# EXERCISE OBJECTIVE:
Starting at the top of the listing, extract every line up to and including the one with "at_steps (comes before". Pictures stay out of the copy.
*** Block opens ***
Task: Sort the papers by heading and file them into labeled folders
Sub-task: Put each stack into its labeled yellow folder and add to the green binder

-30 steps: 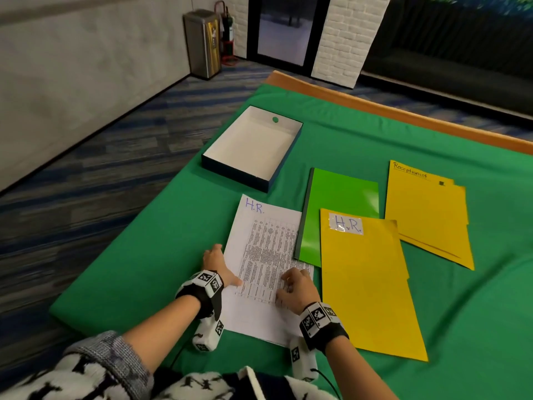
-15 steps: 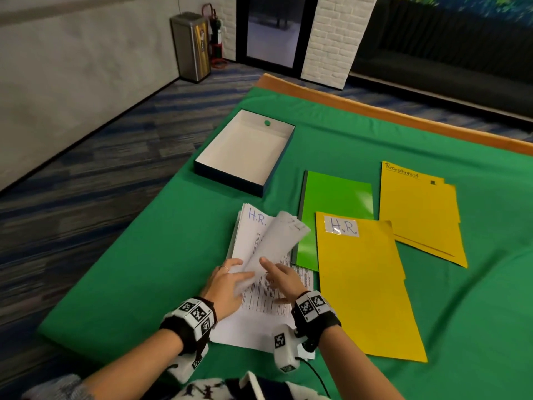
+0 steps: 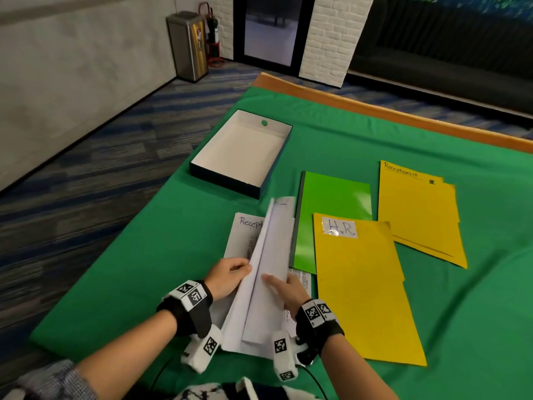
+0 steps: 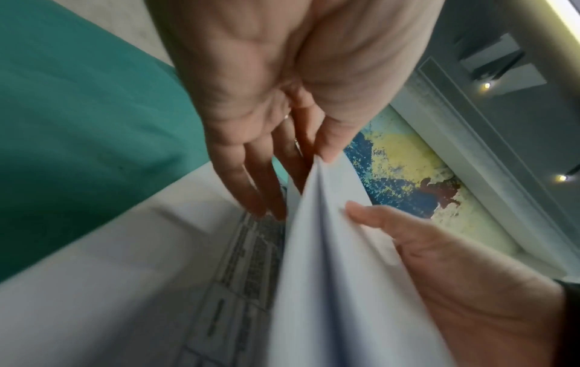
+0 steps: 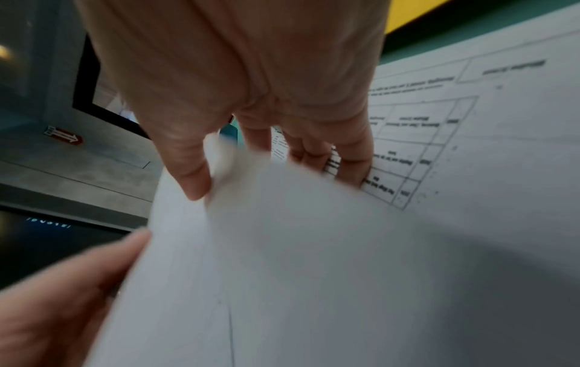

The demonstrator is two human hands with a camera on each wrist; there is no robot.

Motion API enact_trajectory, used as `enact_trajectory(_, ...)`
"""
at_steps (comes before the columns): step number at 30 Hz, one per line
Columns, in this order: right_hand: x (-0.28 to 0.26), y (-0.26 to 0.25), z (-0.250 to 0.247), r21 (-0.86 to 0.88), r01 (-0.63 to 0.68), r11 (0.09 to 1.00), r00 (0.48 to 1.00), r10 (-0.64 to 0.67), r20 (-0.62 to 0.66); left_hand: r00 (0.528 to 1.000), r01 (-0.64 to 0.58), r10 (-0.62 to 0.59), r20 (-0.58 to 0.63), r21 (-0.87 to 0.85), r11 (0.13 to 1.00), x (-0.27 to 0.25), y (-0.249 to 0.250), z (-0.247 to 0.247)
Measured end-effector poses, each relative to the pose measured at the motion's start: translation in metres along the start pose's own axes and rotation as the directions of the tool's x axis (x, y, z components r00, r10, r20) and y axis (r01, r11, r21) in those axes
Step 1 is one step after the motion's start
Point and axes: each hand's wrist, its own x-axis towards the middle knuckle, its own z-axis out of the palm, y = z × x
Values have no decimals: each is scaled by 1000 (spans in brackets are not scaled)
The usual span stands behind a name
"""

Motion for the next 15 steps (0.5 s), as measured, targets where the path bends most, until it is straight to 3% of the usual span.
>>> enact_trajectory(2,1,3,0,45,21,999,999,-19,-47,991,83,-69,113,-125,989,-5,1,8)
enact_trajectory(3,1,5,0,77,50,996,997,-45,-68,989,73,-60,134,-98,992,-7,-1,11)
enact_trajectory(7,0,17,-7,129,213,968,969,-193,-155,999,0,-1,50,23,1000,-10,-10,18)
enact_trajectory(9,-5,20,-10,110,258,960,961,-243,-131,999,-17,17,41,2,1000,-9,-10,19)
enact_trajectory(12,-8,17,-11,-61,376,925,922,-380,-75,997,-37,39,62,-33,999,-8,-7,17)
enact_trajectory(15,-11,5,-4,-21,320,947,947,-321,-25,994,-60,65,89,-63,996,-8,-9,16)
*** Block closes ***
# EXPECTED ANSWER:
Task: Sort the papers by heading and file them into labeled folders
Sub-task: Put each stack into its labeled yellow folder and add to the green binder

-30 steps: 
-15 steps: 
+0 steps: 
+0 steps: 
+0 steps: 

The demonstrator is two human hands with a camera on each wrist; there is no robot.

Motion API enact_trajectory, used as `enact_trajectory(_, ...)`
"""
at_steps (comes before the columns): step number at 30 Hz, one per line

Nothing more remains to be done for this exercise.